_Activity_. The expected answer is a copy of every line in the listing that has the word "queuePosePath".

_Data provided_.
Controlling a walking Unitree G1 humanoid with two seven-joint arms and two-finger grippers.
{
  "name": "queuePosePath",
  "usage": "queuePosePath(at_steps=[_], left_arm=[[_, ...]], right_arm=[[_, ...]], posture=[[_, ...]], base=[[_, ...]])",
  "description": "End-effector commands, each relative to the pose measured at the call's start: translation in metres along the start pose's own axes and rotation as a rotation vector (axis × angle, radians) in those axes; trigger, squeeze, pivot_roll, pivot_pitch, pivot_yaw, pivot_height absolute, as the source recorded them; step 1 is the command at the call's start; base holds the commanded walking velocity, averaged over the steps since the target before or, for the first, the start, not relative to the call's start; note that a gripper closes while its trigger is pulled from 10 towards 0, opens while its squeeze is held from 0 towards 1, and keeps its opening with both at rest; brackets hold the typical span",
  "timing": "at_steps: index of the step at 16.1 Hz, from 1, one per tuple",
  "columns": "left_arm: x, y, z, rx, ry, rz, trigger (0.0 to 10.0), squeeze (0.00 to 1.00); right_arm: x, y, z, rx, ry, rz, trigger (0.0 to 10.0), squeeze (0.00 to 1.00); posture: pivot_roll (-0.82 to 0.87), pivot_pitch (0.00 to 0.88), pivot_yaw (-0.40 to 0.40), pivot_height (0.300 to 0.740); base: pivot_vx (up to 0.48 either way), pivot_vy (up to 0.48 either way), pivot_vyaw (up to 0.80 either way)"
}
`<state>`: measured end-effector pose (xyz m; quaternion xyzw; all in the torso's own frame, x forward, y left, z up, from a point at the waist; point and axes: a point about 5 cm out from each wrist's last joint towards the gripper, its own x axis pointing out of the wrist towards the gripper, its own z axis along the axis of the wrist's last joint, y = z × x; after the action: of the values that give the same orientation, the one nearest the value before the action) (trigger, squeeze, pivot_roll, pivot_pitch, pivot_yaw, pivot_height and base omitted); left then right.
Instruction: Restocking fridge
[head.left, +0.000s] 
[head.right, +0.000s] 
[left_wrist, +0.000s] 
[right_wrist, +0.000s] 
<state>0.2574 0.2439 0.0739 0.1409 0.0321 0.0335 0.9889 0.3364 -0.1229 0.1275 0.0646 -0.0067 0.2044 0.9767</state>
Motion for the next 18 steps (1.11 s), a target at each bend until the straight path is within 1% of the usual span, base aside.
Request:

_Answer to this task_.
  "name": "queuePosePath",
  "usage": "queuePosePath(at_steps=[_], left_arm=[[_, ...]], right_arm=[[_, ...]], posture=[[_, ...]], base=[[_, ...]])",

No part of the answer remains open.